Гаррис заглянул в последний документ, над которым он работал.
— Троих.
— А скольким подписал смертный приговор? Гаррис снова пробежался глазами по списку.
— Почти трем десяткам. Двадцать семь человек, ест быть точным.
— Кто эти люди?
— Убийцы, дезертиры, предатели. Шпионы.
— И волшебники.
— Всего двое.
— Ты казнишь волшебников, Церковь Шести казнит волшебников…
— Должно же быть у меня хоть что-то общее с врагом, — сказал Гаррис. — Но я хочу уточнить. Я казню волшебников, а церковники убивают всех, кого заподозрили в колдовстве. — И в чем разница?

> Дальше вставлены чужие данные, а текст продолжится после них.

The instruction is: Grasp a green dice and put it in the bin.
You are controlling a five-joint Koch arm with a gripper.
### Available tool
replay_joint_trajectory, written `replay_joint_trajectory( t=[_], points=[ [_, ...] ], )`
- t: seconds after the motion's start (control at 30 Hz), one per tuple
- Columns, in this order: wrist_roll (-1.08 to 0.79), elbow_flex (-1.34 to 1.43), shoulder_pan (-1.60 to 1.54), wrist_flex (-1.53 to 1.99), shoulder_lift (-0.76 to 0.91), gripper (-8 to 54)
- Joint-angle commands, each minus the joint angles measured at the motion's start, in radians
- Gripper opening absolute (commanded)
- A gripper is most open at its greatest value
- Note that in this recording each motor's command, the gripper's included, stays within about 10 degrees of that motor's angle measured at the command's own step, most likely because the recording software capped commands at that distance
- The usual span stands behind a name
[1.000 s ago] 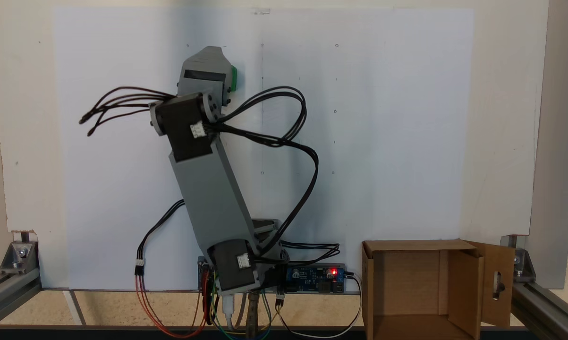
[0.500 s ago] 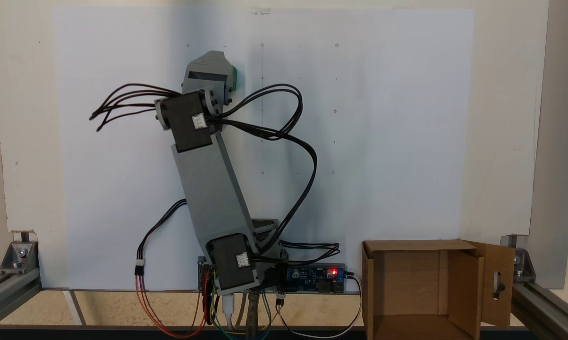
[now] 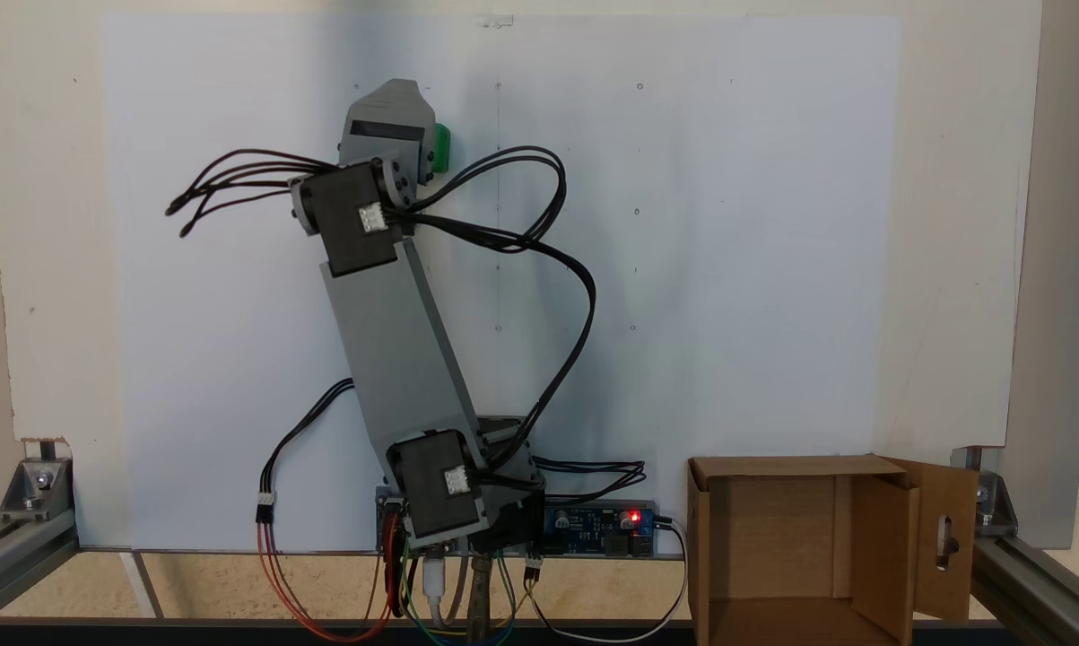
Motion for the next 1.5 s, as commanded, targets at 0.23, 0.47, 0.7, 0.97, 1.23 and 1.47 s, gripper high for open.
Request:
replay_joint_trajectory(
  t=[0.23,0.47,0.7,0.97,1.23,1.47],
  points=[
    [0.055,0.051,-0.005,-0.074,-0.023,43.5],
    [0.055,0.133,0.002,-0.183,-0.040,43.5],
    [0.055,0.175,-0.002,-0.232,-0.057,43.4],
    [0.055,0.199,0.002,-0.261,-0.075,43.3],
    [0.055,0.230,-0.005,-0.305,-0.086,43.3],
    [0.054,0.235,0.000,-0.342,-0.120,43.2]
  ],
)
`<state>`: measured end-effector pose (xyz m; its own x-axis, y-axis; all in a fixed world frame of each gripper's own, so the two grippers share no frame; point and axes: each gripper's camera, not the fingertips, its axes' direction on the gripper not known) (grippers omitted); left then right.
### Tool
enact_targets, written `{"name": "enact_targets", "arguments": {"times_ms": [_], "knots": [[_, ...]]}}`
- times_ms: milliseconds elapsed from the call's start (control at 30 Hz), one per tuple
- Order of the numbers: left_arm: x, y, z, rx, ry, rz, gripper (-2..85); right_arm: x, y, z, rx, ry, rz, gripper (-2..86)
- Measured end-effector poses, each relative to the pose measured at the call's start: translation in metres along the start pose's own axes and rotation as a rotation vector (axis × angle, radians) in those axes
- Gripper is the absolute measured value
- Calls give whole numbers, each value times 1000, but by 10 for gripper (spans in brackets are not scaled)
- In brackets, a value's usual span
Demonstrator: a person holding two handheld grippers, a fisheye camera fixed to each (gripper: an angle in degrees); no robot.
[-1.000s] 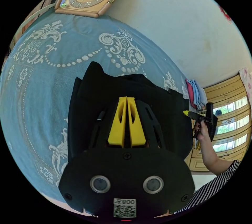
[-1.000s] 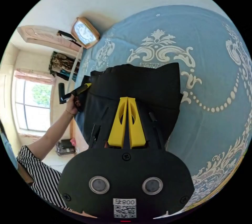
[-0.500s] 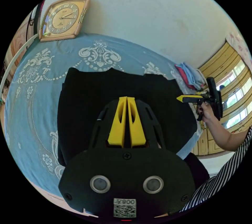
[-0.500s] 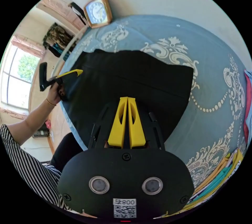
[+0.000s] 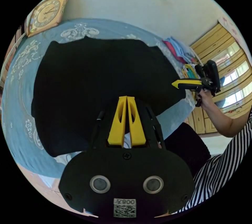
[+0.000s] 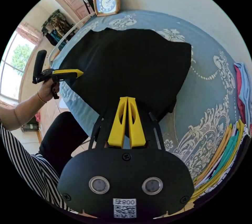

— Они подозревают, — сказал Гаррис. — Я знаю точно Поэтому разница в порядках цифр.
— Ну да, — сказала сестра Ирэн. — А еще у вас разные мотивы. Инквизиторы считают, что волшебство неугодно Шести, а ты просто устраняешь конкурентов.
— Вовсе нет, — сказал Гаррис. — В моем случае все чуточку сложнее.
— Неужели?
— Сарказм не к лицу служительнице культа любви, сообщил Гаррис. — И потом, рассуди сама, какие они мне конкуренты? В мире не осталось ни единого чародея, способного на равных противостоять мне в магическом поединке.
— Тогда зачем ты это делаешь?
Гаррис набил трубку. Огонек пламени, вырвавшийся из мизинца его левой руки, облизал табак, и мужчина выпустил к потолку клуб дыма.
— Дело вовсе не в устранении конкурентов, — сказал он. — Волшебники должны быть уничтожены, но совсем по другой причине.
— И по какой же?
— Полагаю, тебя не устроит, если я просто скажу, что их время прошло?
— Ты прав. Не устроит.
— Тем не менее это так, — сказал он. — Так уж повелось что волшебник — это человек, который стоит вне общества. Человек, ныне скрывающийся от общества и считающий, что он стоит выше него. Не признающий законов ни государственных, ни церковных. Человек вне морали, вне представлений о добре и зле. Когда-то волшебники были необходимы нашему миру. Вполне вероятно, что без них мы бы не имели того, что имеем сейчас, но теперь необходимость в их существовании отпала, и они приносят только вред. Волшебники живут, согласуясь со своими собственными принципами, бесконечно далекими от принципов неволшебников. И жизненные ценности у них слишком разные, чтобы они могли сосуществовать рядом друг с другом. Волшебники и неволшебники, я имею в виду.
— Очень интересная позиция, если вспомнить о том, что ты сам являешься чародеем.
— Как будто об этом можно забыть, — сказал Гаррис. — Вот и посмотри на меня. Я именно такой человек, которого я сейчас описал. Я не представляю добро или зло, хаос пли порядок, свет или тьму. Я действую во имя необходимости. И действую так, как я эту необходимость понимаю. Ты можешь представить, что было бы с этим миром, если бы в нем было много таких, как я?
— Неужели никак нельзя достичь равновесия?
— Равновесие — это миф, — сказал Гаррис. — Суть равновесия есть компромисс, а компромисс — это решение, которое в равной мере не устраивает обе принявшие его стороны. А сие означает, что рано или поздно, но, скорее всего, рано, равновесие будет нарушено и все начнется сначала.
— Что начнется?
— Ну, если оперировать понятными тебе терминами… — Гаррис поерзал в кресле и перекинул ногу через подлокотник. — В мировой истории периоды хаоса сменяются периодами порядка. И наоборот. Порядок рождается из хаоса, какое-то время существует, а потом все рушится и снова наступает хаос и властвует до тех пор, пока не будет построен новый порядок. Равновесие, о котором ты говоришь, — это не порядок, а лишь его иллюзия. Для того чтобы разрушить иллюзию, требуется куда меньше сил, чем для того, чтобы разрушить порядок, и хаос придет снова.